### Task to carry out
From the first line of the data through the line containing "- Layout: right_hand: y", transcribe each line exactly. Pictures do not belong in the copy.

##### Materials provided

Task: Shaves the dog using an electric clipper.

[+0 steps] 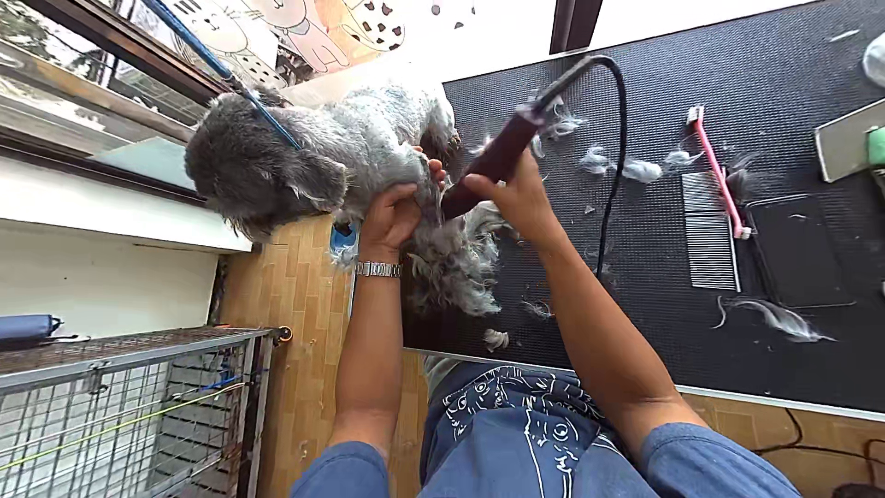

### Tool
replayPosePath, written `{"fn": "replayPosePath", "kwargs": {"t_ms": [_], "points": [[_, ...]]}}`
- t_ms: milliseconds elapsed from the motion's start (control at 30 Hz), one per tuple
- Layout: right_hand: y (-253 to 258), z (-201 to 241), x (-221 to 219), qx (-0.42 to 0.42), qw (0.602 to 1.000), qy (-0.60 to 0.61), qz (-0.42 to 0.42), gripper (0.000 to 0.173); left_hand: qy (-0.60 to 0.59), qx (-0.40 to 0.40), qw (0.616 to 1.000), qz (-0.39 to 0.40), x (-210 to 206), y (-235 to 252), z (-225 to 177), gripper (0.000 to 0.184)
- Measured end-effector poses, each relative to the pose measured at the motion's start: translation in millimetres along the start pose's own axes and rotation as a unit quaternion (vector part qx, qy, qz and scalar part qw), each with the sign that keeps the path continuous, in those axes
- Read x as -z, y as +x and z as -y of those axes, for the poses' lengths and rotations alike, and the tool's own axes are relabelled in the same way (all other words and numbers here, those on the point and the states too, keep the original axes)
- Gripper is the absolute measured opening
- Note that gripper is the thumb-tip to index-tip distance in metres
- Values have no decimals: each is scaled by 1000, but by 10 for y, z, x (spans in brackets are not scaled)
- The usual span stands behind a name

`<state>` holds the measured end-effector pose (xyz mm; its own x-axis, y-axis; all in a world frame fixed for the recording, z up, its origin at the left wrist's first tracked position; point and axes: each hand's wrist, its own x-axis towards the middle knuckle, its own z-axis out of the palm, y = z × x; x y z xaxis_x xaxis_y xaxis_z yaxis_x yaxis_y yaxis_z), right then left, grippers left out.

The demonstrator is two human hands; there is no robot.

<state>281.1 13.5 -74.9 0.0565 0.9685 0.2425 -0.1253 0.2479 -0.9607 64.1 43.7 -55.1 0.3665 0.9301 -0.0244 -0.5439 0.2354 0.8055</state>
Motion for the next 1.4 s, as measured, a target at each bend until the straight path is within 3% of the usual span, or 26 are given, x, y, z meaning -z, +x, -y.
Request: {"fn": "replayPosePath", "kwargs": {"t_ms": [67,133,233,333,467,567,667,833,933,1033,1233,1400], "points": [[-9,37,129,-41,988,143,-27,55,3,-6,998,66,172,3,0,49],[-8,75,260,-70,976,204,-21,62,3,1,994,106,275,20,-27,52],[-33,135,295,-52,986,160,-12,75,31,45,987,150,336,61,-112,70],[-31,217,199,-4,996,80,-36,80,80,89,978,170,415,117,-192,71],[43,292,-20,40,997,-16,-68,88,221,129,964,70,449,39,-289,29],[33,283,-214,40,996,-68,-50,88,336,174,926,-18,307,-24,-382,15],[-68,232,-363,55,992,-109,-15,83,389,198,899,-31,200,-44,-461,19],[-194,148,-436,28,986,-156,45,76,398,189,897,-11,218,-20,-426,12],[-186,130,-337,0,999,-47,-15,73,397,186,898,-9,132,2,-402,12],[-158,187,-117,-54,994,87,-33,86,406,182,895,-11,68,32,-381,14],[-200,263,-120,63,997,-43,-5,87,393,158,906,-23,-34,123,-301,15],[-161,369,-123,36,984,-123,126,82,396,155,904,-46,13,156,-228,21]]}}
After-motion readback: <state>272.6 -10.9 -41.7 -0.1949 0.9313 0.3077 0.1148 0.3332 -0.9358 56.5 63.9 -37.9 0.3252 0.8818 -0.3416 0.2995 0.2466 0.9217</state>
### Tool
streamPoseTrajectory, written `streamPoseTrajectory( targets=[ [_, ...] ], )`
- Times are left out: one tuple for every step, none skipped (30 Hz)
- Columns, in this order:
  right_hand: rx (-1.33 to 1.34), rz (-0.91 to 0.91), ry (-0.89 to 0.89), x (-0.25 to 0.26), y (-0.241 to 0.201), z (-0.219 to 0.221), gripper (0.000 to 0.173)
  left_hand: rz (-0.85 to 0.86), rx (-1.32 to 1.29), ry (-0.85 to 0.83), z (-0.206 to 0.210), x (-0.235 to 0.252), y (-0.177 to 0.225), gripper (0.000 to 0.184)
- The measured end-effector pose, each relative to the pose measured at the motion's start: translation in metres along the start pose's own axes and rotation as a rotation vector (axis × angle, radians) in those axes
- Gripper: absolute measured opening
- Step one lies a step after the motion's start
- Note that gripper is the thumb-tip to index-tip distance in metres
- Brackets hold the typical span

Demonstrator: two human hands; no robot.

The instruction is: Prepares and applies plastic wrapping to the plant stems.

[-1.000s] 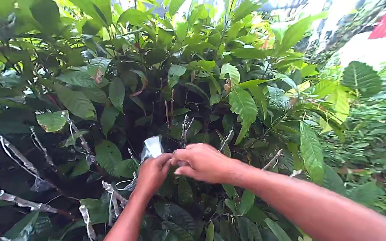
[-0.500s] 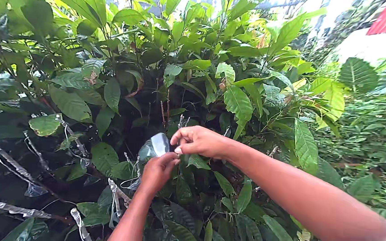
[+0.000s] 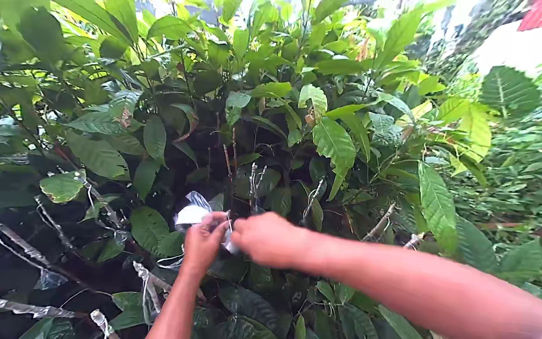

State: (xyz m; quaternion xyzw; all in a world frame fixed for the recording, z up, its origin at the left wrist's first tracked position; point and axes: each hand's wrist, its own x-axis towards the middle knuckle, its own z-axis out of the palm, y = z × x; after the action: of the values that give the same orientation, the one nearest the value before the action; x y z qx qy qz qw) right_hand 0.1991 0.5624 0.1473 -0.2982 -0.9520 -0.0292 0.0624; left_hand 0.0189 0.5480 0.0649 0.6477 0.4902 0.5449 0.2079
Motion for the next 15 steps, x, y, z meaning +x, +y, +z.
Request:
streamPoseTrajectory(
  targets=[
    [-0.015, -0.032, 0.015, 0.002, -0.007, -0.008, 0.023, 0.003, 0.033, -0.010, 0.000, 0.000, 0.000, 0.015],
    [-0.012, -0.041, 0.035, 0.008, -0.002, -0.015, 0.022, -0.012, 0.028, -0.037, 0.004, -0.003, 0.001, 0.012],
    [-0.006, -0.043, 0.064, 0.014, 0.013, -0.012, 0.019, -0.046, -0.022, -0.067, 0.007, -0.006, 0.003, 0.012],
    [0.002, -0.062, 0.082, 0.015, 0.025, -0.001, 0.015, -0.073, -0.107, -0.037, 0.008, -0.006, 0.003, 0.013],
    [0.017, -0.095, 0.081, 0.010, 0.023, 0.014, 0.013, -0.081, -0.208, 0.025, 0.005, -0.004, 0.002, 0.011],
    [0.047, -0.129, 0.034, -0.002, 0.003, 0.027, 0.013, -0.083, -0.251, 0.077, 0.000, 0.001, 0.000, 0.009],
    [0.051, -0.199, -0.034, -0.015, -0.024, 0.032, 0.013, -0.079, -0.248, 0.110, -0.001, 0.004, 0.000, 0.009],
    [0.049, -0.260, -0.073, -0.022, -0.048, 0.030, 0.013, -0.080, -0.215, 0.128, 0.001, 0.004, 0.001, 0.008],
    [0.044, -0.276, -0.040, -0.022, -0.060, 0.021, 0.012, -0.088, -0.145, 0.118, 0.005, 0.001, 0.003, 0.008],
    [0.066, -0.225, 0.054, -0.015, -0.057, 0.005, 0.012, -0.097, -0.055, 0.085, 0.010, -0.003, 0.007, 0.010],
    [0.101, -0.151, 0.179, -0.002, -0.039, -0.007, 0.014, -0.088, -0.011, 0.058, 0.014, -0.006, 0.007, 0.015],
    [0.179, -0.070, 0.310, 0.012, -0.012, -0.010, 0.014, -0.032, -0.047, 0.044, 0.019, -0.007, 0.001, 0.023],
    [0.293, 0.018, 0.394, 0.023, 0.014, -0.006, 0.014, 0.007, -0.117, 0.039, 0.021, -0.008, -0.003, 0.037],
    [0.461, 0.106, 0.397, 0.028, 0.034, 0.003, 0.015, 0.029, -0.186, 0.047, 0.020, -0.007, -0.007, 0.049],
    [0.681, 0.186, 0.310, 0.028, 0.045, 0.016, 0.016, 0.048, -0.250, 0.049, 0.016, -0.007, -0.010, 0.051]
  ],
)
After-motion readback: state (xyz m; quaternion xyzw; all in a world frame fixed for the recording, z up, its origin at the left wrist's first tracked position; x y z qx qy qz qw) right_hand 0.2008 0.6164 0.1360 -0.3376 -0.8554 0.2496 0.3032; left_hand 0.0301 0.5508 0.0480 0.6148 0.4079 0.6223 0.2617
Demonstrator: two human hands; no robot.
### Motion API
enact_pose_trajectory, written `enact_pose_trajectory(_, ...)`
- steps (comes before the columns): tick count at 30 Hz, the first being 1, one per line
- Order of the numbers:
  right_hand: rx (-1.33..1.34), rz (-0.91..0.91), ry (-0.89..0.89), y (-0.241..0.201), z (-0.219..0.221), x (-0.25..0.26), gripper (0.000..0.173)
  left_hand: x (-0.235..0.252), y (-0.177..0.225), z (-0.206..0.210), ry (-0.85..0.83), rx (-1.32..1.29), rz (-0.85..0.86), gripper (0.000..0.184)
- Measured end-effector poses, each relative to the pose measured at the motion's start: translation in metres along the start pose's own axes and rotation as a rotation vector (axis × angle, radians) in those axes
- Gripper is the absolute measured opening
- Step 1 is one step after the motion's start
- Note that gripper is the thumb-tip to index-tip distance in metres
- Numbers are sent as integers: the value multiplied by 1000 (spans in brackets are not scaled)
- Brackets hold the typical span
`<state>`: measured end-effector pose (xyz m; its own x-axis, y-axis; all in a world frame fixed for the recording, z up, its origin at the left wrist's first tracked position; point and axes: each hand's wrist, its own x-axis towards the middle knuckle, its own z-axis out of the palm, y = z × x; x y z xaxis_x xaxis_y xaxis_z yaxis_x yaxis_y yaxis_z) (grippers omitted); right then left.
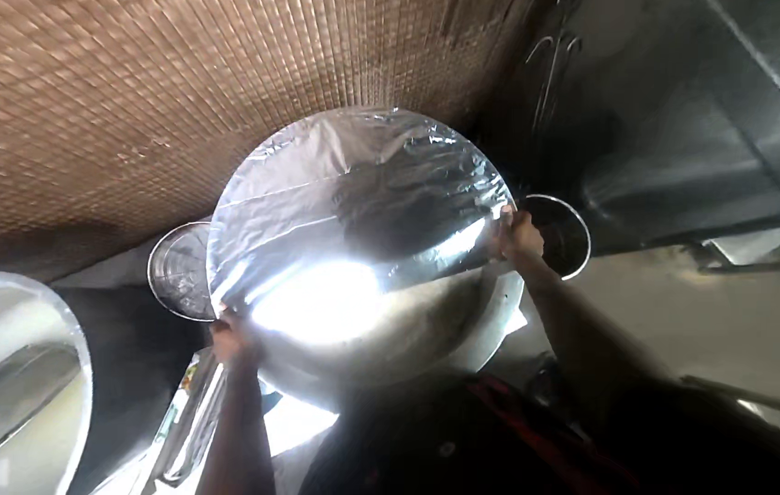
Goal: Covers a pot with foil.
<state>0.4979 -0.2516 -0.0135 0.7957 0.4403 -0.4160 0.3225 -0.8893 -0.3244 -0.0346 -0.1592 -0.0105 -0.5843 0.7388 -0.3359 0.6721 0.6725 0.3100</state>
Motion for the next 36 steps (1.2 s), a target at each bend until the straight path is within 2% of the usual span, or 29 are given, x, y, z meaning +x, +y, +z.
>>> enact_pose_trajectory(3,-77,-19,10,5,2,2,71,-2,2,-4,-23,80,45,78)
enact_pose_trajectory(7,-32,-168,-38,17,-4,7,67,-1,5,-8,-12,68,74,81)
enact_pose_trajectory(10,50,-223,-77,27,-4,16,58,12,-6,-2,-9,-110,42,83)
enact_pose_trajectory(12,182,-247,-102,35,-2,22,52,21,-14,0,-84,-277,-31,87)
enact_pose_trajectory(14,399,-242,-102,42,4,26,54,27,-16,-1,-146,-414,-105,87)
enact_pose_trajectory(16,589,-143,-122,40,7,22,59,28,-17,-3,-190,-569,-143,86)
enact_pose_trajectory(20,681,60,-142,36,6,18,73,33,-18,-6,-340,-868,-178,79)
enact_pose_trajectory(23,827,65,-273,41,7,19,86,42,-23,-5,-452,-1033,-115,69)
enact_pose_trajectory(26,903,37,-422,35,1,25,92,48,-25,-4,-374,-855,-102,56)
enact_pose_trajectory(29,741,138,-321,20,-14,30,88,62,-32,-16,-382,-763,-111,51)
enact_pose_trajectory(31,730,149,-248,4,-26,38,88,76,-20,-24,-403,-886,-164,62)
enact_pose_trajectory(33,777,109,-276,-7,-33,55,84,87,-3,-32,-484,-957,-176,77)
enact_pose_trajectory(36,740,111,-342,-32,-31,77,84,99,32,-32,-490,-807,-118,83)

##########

### Task result
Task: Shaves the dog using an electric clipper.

[+0 steps] 

### Tool
replayPosePath, written `{"fn": "replayPosePath", "kwargs": {"t_ms": [_], "points": [[_, ...]]}}`
- t_ms: milliseconds elapsed from the motion's start (control at 30 Hz), one per tuple
- Layout: right_hand: y (-253 to 258), z (-201 to 241), x (-221 to 219), qx (-0.42 to 0.42), qw (0.602 to 1.000), qy (-0.60 to 0.61), qz (-0.42 to 0.42), gripper (0.000 to 0.173); left_hand: qy (-0.60 to 0.59), qx (-0.40 to 0.40), qw (0.616 to 1.000), qz (-0.39 to 0.40), x (-210 to 206), y (-235 to 252), z (-225 to 177), gripper (0.000 to 0.184)

The answer given is complete.